** Aim of the exercise **
Quote word for word from the line holding "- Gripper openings" to the last line below, including both, and omit any pictures.

══ Collected data

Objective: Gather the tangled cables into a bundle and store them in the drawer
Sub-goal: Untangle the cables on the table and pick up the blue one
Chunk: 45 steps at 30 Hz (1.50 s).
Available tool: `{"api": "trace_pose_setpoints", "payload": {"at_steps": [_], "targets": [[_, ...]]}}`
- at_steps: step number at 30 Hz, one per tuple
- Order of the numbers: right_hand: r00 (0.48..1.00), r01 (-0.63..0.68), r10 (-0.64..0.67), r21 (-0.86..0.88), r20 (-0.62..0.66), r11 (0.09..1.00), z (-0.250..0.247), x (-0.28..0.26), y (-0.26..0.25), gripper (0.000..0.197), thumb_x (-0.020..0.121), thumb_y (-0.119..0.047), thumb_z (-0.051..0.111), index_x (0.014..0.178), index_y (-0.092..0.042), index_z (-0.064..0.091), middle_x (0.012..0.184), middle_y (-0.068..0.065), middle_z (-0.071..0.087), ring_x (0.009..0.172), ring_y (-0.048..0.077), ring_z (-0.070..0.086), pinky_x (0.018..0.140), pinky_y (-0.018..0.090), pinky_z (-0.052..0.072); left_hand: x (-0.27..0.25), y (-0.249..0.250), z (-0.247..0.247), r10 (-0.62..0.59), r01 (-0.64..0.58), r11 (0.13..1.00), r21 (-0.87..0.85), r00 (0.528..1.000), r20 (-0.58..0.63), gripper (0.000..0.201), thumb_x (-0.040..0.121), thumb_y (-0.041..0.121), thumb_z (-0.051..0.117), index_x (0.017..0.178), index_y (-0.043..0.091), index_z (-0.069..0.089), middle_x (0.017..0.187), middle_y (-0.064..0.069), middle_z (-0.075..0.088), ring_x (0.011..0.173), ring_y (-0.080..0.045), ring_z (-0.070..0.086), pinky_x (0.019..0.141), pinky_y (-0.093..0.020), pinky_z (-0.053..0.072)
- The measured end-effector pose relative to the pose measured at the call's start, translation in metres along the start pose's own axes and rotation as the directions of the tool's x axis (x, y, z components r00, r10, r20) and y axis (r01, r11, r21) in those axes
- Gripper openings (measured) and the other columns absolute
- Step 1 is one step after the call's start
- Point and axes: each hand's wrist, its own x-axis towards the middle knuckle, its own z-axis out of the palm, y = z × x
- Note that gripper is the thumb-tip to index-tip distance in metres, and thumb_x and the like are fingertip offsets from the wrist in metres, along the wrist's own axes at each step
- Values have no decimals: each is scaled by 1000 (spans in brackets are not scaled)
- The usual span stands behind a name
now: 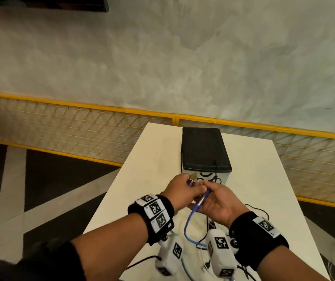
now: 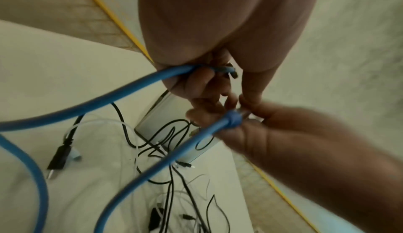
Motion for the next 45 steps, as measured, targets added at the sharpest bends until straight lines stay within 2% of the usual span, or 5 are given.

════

** Response below **
- Gripper openings (measured) and the other columns absolute
- Step 1 is one step after the call's start
- Point and axes: each hand's wrist, its own x-axis towards the middle knuckle, its own z-axis out of the palm, y = z × x
- Note that gripper is the thumb-tip to index-tip distance in metres, and thumb_x and the like are fingertip offsets from the wrist in metres, along the wrist's own axes at each step
- Values have no decimals: each is scaled by 1000 (spans in brackets are not scaled)
- The usual span stands behind a name
now: 
now: 
Motion for the next 45 steps, as measured, targets added at the sharpest bends until straight lines stay within 2% of the usual span, or 5 are given.

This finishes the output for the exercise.